The Definitive Guide to Business

Mark Cuban says quitting this one common bad habit made him more successful

Mark Cuban speaks onstage during the THRIVE with Arianna Huffington panel at The Town Hall during 2016 Advertising Week New York on September 28, 2016 in New York City.
Slaven Vlasic | Getty Image
Mark Cuban speaks onstage during the THRIVE with Arianna Huffington panel at The Town Hall during 2016 Advertising Week New York on September 28, 2016 in New York City.

Billionaire Mark Cuban, 59, is now an accomplished leader: He's the owner of the NBA's Dallas Mavericks, an investor on ABC's "Shark Tank" and a financial partner for countless start-ups.

But for him, leadership skills weren't inherent — he had to develop them through experience and mistakes. During an interview on "The Jamie Weinstein Show" podcast, Cuban says there was one important habit in particular he had to kick.

"There was a point in time when I was a yeller," Cuban says.

It was a phase in his 20s, he says. It taught him an important lesson about how his attitude could impact his success in the office.

"I wouldn't yell at employees, I would yell at my partner," he explains. "My partner at the time, Martin Woodall, and I would bat heads."

Woodall, a co-founder of Cuban's early computer systems venture MicroSolutions, had different ideas about the way the business should be run as it grew. Cuban describes Woodall as, "the most anal-retentive person I had ever met in my life," on his blog.

Cuban, on the other hand, wasn't. That led to disagreements.

"We could drive each other crazy," Cuban writes. "He would give me incredible amounts of s--- about how sloppy I was. I would give him the same amount back because he was so anal he was missing huge opportunities."

In time, Cuban discovered that no matter how irritating his partner could be, yelling at work wasn't good for the company.

"I learned over time that that just increases stress," he says on the podcast. "When you increase stress — the people around you, productivity, profitability, competitiveness — decline."

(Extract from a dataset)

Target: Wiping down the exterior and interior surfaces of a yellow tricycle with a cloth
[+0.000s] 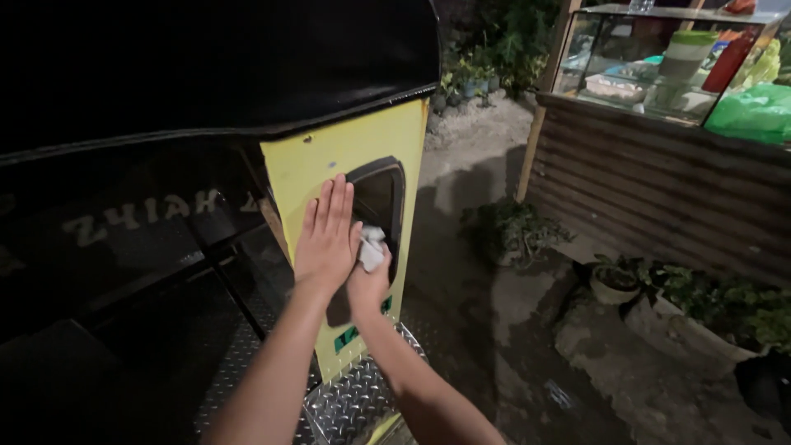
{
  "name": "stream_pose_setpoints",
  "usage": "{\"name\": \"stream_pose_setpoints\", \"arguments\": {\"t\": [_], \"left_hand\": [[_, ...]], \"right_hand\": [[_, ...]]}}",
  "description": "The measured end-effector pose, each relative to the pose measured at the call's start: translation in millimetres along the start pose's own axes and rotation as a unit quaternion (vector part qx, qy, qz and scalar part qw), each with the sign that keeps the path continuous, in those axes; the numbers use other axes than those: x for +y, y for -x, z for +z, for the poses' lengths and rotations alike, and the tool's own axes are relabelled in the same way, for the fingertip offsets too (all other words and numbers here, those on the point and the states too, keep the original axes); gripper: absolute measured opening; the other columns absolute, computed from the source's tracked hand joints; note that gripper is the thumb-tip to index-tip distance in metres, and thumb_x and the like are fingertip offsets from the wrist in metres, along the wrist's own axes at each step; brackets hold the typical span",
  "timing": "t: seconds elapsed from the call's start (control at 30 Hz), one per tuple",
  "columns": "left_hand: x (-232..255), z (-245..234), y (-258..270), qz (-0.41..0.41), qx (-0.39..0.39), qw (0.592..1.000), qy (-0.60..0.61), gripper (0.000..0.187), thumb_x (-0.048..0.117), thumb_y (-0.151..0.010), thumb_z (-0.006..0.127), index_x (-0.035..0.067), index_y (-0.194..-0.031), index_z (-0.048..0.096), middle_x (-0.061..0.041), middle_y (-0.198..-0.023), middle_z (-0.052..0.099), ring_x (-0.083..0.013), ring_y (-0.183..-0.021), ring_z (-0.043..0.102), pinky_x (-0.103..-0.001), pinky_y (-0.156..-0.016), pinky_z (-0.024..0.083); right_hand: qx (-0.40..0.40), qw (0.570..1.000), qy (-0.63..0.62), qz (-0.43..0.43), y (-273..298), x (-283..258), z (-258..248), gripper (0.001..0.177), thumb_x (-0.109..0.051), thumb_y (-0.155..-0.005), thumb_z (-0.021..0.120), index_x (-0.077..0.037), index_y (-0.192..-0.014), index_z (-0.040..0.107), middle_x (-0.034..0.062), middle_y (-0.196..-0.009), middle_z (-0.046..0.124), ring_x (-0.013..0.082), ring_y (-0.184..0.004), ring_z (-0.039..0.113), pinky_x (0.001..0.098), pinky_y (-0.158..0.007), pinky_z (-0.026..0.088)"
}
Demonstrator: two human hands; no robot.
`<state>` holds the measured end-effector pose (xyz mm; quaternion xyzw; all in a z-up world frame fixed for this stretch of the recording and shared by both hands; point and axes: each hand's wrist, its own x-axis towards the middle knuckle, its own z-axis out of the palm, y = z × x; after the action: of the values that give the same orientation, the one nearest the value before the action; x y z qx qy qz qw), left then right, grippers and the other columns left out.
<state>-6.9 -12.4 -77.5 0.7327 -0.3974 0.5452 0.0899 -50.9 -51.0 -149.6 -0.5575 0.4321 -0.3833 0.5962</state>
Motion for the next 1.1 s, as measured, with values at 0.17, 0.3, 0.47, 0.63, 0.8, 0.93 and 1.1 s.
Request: {"name": "stream_pose_setpoints", "arguments": {"t": [0.17, 0.3, 0.47, 0.63, 0.8, 0.93, 1.1], "left_hand": [[-1.8, -7.2, 13.9, 0.022, 0.019, 0.997, 0.067, 0.061, 0.034, -0.112, 0.032, 0.004, -0.164, 0.028, -0.014, -0.173, 0.022, -0.0306, -0.158, 0.023, -0.043, -0.130, 0.019], [2.0, 11.2, 63.5, 0.026, 0.013, 0.996, 0.081, 0.061, 0.034, -0.110, 0.035, 0.005, -0.164, 0.030, -0.013, -0.172, 0.024, -0.0307, -0.158, 0.025, -0.044, -0.129, 0.022], [0.5, 49.2, 97.7, 0.028, -0.077, 0.995, 0.058, 0.063, 0.039, -0.111, 0.025, 0.010, -0.166, 0.020, -0.009, -0.175, 0.015, -0.0260, -0.160, 0.015, -0.041, -0.131, 0.011], [-1.4, 52.7, 100.5, 0.026, -0.085, 0.993, 0.072, 0.062, 0.038, -0.112, 0.027, 0.013, -0.167, 0.018, -0.009, -0.174, 0.016, -0.0272, -0.159, 0.017, -0.042, -0.131, 0.013], [0.1, 60.5, 101.2, 0.041, -0.016, 0.999, 0.024, 0.060, 0.035, -0.111, 0.032, 0.013, -0.166, 0.025, -0.011, -0.173, 0.023, -0.0285, -0.159, 0.021, -0.043, -0.129, 0.017], [-0.1, 71.3, 104.6, 0.043, 0.017, 0.999, -0.019, 0.059, 0.037, -0.111, 0.034, 0.015, -0.165, 0.030, -0.010, -0.172, 0.027, -0.0274, -0.158, 0.025, -0.043, -0.129, 0.021], [0.8, 71.1, 103.0, 0.043, 0.023, 0.997, -0.052, 0.058, 0.039, -0.111, 0.032, 0.018, -0.165, 0.030, -0.008, -0.172, 0.028, -0.0253, -0.158, 0.025, -0.042, -0.129, 0.019]], "right_hand": [[-0.053, 0.996, -0.046, -0.058, 43.1, -37.0, -21.8, 0.060, -0.018, -0.092, 0.069, -0.037, -0.145, 0.050, 0.0123, -0.150, 0.056, 0.0364, -0.143, 0.046, 0.0469, -0.119, 0.038], [-0.029, 0.999, -0.024, -0.006, 3.8, 12.4, -4.0, 0.054, -0.029, -0.093, 0.069, -0.044, -0.142, 0.049, 0.0146, -0.143, 0.061, 0.0352, -0.138, 0.053, 0.0436, -0.120, 0.040], [-0.023, 0.999, 0.028, -0.002, -67.1, 82.2, 22.4, 0.060, -0.028, -0.088, 0.070, -0.038, -0.142, 0.046, 0.0171, -0.137, 0.065, 0.0381, -0.133, 0.058, 0.0505, -0.114, 0.045], [-0.038, 0.999, -0.034, -0.016, -3.4, 18.4, 0.2, 0.058, -0.020, -0.089, 0.069, -0.033, -0.141, 0.049, 0.0191, -0.143, 0.061, 0.0417, -0.137, 0.052, 0.0510, -0.115, 0.043], [-0.042, 0.998, -0.041, -0.013, -15.1, 46.2, 4.9, 0.062, -0.017, -0.088, 0.069, -0.038, -0.143, 0.049, 0.0191, -0.143, 0.061, 0.0401, -0.137, 0.053, 0.0474, -0.115, 0.045], [-0.034, 0.998, -0.048, 0.011, -77.1, 127.0, 23.2, 0.064, -0.016, -0.083, 0.072, -0.029, -0.142, 0.050, 0.0247, -0.136, 0.064, 0.0420, -0.132, 0.058, 0.0495, -0.113, 0.044], [-0.054, 0.997, -0.049, 0.022, -96.0, 132.5, 25.3, 0.055, -0.021, -0.082, 0.076, -0.011, -0.133, 0.057, 0.0226, -0.129, 0.068, 0.0398, -0.128, 0.062, 0.0511, -0.109, 0.047]]}}
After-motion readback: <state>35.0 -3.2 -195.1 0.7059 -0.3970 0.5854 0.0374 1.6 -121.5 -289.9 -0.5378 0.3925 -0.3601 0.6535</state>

And (yelling aside) those differing strengths between Cuban and Woodall were part of what allowed the duo to excel as a team.

"While I covered my mistakes by throwing time and effort at the problem, Martin was so detail-oriented, he had to make sure things were perfect so problems could never happen," Cuban writes. "We complemented each other perfectly."

For now, Cuban's going with a different strategy: "Nice sells. Nice works a whole lot better."